First, customers are, well, customers.

They are buying a good or service from you, and paying you for it. They typically have other choices of businesses with which to transact.

They may also be potential customers, evaluating your solution. Compare that with IAM; you aren’t going to give a potential employee access to your systems, but a potential customer may have limited access.

With customers your primary motivation is to delight them.

Expectations

Because of the alternatives they have, customers have a different set of expectations. Customers won’t have the same commitment to a company or organization that employees or partners will. You need to meet customer’s expectations with any system or product they interact with, including how they log in and access systems via CIAM.
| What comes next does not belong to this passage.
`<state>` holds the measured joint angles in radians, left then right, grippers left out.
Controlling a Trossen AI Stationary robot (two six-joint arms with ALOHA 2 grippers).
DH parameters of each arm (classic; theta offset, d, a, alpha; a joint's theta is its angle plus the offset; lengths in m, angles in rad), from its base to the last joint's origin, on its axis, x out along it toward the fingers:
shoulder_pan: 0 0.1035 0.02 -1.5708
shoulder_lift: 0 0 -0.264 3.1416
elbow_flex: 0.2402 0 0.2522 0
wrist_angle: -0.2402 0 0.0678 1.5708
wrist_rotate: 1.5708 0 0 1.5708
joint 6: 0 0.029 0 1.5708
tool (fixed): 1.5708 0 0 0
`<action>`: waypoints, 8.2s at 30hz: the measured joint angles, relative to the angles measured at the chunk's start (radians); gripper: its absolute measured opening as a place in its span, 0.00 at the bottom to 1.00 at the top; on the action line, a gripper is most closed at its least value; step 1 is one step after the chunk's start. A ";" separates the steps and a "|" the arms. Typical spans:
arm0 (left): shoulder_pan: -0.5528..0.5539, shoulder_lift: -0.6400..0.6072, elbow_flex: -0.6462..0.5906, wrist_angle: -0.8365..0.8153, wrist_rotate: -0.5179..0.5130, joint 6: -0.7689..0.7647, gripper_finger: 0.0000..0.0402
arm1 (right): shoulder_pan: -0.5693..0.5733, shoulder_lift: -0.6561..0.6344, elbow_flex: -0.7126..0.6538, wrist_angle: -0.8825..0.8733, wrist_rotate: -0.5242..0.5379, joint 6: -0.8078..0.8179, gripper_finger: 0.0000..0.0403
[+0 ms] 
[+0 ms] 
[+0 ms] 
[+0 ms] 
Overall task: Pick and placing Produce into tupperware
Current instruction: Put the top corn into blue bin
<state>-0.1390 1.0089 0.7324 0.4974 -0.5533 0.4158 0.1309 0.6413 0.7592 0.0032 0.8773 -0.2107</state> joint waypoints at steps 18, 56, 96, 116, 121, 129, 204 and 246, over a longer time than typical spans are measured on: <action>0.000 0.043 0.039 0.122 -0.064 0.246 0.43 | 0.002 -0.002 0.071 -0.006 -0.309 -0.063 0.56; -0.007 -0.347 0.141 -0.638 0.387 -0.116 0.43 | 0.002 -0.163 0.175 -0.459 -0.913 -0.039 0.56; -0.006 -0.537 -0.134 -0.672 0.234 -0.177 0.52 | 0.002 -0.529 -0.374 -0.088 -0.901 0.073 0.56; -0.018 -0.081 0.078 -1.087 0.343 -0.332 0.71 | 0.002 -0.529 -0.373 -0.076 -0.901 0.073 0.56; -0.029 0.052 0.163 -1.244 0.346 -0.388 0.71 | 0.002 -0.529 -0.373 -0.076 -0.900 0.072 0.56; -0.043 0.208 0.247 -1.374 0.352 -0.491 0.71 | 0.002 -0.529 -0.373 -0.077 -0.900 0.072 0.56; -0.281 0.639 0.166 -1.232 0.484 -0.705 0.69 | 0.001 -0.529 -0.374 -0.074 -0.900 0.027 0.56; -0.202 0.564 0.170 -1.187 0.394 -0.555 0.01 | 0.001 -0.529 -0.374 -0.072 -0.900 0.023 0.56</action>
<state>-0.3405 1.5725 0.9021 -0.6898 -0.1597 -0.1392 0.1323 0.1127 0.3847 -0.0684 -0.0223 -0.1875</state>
Some ways to exceed customer expectations include:

  • localization in their language
  • consumer grade user experience
  • speed similar to Google search
  • communication methods they prefer like SMS or email
  • social identity federation with Facebook or Google (the best social provider depends on geography and user persona)
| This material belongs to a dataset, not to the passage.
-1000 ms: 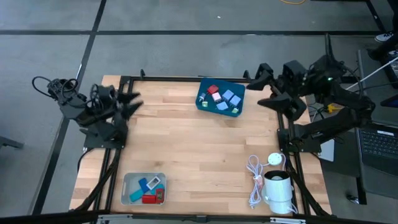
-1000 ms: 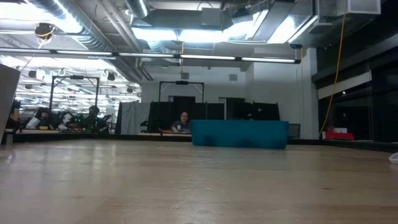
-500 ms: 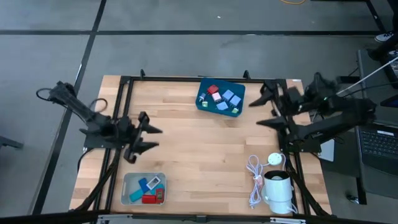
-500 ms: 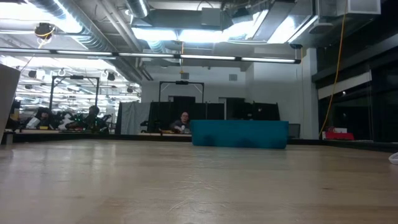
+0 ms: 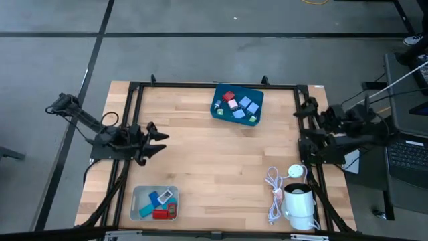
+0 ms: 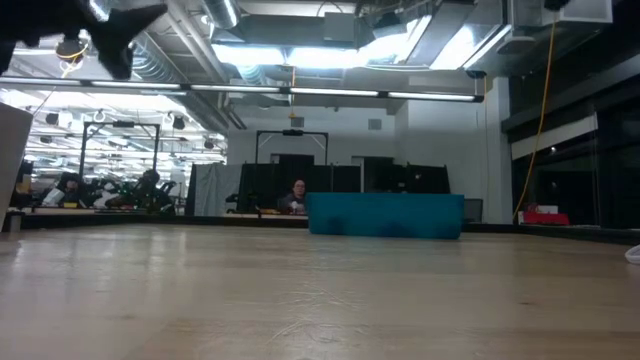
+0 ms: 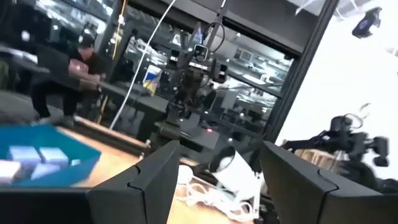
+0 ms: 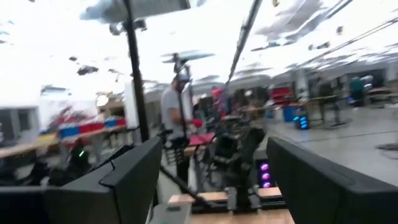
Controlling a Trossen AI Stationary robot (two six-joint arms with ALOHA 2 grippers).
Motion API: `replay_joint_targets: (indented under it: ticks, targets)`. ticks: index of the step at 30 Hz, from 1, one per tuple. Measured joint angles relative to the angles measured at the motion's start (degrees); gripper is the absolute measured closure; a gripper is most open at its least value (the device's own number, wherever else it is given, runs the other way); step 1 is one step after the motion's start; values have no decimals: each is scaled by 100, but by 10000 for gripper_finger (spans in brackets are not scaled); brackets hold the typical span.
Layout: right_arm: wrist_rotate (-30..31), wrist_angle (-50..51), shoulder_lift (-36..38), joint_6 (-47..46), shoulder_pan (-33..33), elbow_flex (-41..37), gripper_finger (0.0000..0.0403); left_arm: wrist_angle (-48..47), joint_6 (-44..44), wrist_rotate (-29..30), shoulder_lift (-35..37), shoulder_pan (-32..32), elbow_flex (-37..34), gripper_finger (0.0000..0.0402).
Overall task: Pick & Place Office items
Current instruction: Return to Home Position
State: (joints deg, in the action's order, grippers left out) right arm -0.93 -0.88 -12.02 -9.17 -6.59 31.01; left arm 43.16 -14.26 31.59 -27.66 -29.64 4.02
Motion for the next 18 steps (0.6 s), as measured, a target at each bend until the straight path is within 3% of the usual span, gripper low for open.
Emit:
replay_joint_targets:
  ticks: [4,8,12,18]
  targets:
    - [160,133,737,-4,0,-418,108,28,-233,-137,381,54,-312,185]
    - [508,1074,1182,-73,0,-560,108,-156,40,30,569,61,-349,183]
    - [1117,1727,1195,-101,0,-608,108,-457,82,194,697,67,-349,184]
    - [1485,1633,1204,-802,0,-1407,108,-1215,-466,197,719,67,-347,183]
It’s not only users that have expectations of a CIAM system. Marketing and sales departments, among others, will want access to the data your CIAM system holds. It must have the ability to push the appropriate user data into other applications, preferably in real time. This data can then be used to improve the customer experience as well as to achieve company goals such as increased sales.

More users, less interaction

Another difference between CIAM and IAM is that there will be more users in a CIAM system.

Companies can have thousands of employees, but a customer population many times larger. Google had 135,000 employees in 2021, but billions of users. Basecamp had fewer than 100 employees, but had millions of users.

Many IAM solutions charge dollars/user/month. For CIAM, you’ll want to pay orders of magnitudes less per user.

Additionally, customers will not necessarily interact with your organization or application every day, whereas employees will, at least on their non-vacation days. But, due to marketing campaigns, seasonal trends or even the day of the month, there may be spikes in usage that you’ll want to prepare for.

The increased number of users and irregular visitation frequency means:

  • You will need to plan for scale and higher per-user efficiency.
  • On the other hand, plan for some users, possibly a majority of them, to be inactive in any given month.
  • Ensure self-service is available for common account actions, such as registration, enabling security measures and password resets. Otherwise your customer service load will explode.

Permission complexity

Thankfully, the complexity of permissions tends to be lower with CIAM solutions.

While there may still be multiple types of users with permissions within your application or applications, what you won’t have is complex cross cutting permission hierarchies like IAM users will.

For workforce solutions, other entities matter, like the team, the department, the organization, and the division. These all play a role in determining access to resources within the company. This is, of course, on top of the attributes of the user.

With CIAM, you won’t have this hierarchical thicket of permissions. You also won’t typically have a large number of different applications to which you must control access.

In short, with CIAM you can handle more users but the access control will be simpler to model and understand. Customers won’t put up with user interfaces, security requirements or system performance that organizations can inflict on employees or partners.

What about a CRM?

CIAM differs from a Customer Relationship Management (CRM) tool such as Salesforce or Hubspot. The purpose of CRM is to record the interactions with a customer and the audience is internal. The purpose of CIAM is to allow the user to manage their identity as well as to control access to different applications.

Conclusion

CIAM and IAM solutions share some common attributes. They both help you control people’s access to your system. But there are significant differences as well.

IAM solutions are great at supporting and enabling a company’s workforce to access applications they need to do their job in a secure manner.

CIAM solutions, on the other hand, are simpler and built for scale and customer experience.